Working for CCM from 2002 to 2005, Nunez got a taste of lobbying, and again fate interceded. If was during this stint in the capital that friends introduced him to Talia Aikens, the daughter of state Rep. Toni Walker of New Haven. They hit if off and were married ten years ago.
The couple have two children, Isabella, 7, and Nyles, 17 months. While raising her daughter, Aikens discovered a passion for writing multicultural children’s books. Her first book was entitled “Escucha Means Listen” and this has been followed by others that co-mingle English and Spanish.
In 2005, Nunez left CCM to become New Haven’s legislative liaison under Mayor John DeStefano, following in the footsteps of the woman who had introduced him to his wife. Working with DeStefano brought him back into politics when the mayor ran unsuccessfully for governor against Jodi Rell, whose earlier campaigns for state office had been spearheaded by DePino.
Again, something happened that altered Nunez’s career path. A friend told him that state Rep. Christopher Donovan, who was then speaker of the state House, was looking for a policy staff member. Nunez got the job and appreciated working on family issues for Donovan.

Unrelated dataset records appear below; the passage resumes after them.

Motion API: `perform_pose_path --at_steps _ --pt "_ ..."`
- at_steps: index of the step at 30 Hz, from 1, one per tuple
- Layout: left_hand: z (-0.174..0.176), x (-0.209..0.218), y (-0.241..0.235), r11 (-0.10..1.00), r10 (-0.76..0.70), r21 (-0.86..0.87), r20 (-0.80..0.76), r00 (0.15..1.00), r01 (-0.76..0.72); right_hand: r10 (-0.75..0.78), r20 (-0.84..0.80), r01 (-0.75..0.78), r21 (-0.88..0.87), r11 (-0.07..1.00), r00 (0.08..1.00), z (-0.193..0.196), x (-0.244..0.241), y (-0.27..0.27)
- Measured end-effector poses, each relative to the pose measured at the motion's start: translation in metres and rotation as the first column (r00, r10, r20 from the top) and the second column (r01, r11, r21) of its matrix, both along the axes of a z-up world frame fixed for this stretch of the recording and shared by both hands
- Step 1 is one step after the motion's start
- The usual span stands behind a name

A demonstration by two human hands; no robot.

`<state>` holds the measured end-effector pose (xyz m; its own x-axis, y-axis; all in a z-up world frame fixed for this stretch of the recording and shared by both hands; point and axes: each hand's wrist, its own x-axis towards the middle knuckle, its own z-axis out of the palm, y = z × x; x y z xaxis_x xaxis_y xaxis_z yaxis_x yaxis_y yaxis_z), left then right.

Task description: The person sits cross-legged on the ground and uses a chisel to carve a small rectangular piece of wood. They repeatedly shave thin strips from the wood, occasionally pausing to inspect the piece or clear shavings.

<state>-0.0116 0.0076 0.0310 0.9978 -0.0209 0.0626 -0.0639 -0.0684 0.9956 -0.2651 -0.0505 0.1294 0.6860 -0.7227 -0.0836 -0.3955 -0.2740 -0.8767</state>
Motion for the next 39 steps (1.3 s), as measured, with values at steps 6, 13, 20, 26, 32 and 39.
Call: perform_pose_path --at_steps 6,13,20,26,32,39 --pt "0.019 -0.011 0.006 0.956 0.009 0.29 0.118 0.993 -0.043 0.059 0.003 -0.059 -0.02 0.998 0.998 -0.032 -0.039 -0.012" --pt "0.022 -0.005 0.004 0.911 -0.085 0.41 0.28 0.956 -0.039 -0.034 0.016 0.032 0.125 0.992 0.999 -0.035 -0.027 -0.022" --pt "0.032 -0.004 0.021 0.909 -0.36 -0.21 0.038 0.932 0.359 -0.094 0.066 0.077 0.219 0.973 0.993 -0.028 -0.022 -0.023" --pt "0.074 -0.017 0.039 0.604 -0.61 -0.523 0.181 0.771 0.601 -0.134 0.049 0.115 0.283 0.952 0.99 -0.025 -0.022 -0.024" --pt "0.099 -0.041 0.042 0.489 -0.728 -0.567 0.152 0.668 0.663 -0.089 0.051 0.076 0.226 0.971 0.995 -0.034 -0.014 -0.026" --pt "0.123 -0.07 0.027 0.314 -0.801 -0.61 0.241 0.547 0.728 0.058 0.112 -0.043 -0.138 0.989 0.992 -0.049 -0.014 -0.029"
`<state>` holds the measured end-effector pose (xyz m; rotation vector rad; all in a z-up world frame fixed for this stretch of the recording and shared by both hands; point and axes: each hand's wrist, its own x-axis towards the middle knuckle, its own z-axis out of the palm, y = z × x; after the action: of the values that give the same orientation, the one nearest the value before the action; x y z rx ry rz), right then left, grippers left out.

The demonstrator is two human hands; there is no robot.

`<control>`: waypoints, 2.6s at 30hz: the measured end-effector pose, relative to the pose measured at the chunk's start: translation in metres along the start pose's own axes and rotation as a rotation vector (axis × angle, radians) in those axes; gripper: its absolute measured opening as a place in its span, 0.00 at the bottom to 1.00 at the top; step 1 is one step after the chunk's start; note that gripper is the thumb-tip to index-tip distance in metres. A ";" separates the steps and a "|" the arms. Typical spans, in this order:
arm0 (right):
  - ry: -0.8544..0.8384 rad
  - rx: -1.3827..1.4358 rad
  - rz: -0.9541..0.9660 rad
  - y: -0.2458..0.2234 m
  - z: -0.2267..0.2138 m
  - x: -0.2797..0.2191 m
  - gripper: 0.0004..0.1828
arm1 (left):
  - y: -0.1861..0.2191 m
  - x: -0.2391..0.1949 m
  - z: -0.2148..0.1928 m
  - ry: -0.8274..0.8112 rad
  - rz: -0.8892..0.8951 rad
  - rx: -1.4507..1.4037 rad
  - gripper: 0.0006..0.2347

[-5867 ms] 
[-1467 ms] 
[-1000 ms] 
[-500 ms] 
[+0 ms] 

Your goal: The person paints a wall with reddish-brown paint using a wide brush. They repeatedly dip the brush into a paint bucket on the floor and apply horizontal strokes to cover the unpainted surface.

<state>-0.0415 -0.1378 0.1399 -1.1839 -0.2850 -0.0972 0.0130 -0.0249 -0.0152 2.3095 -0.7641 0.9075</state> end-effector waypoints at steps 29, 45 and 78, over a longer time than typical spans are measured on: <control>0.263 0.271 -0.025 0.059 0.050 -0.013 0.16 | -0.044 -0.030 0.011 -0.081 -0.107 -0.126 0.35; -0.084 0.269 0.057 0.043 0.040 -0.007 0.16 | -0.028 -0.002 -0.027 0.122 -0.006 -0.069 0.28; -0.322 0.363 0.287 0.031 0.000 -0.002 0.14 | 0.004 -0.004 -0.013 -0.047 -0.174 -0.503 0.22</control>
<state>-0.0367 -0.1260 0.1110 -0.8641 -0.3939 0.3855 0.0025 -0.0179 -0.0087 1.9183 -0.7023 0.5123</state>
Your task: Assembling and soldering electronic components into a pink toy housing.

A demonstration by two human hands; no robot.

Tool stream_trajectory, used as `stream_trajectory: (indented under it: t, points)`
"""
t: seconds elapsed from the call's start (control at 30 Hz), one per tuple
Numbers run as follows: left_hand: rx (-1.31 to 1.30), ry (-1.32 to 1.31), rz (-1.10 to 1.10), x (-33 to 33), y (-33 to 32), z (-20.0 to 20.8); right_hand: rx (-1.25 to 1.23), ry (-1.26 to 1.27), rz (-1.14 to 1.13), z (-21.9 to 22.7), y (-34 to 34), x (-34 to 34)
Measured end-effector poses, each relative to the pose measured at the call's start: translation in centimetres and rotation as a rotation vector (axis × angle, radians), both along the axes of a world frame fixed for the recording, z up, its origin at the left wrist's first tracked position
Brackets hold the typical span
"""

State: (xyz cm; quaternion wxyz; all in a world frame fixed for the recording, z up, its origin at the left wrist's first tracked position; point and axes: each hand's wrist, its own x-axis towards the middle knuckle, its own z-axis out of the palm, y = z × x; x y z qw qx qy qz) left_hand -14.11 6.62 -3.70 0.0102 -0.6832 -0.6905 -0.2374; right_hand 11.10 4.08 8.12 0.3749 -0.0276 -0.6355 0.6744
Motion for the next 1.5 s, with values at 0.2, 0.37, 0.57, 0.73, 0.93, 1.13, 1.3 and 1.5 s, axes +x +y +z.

In 2011, Nunez joined DePino Associates. Part of the reason that he made this change, he said, was DePino’s attitude. The longtime Republican leader said that he serves as a mentor and provides a support system that would allow the firm to build a great clientele. Moreover, DePino indicated that Nunez could eventually take over of the firm with Melissa Biggs.
“He has a great perspective on life and we talk a lot,” Nunez said of DePino, whose great passion is playing the harmonica and has performed throughout Connecticut and in Europe.
DePino still goes to the Capitol regularly and takes the lead on various clients, Nunez said. The two lobbyists confer daily, exchanging information and sometimes help clients together.
DePino and Biggs, as well as the administrative staff at the New Haven office, also are great help, Nunez said, with the accounting and bureaucratic side of the job, which includes the periodic reports lobbyists need to file with the state Board of Ethics.
“I am just one piece of team,” Nunez said, “and it is the work of the whole team that makes us a great firm.”
One thing that has become indispensable and de riguer in his profession is the iPhone which enables Nunez to quickly look up bills and glean other pertinent information. “It has really changed the business,” he said.
One place were the cell phone is less fashionable for Nunez is at home. There, he tries to avoid thinking about work and prefers interacting with his children rather than legislators.
Family time includes sitting down on recent Friday nights with his daughter to watch her current favorite movie, “The Goonies,” for the umpteenth time. “She can recite many of the lines verbatim,” he said of the movie that came out just about the time he arrived in Hartford.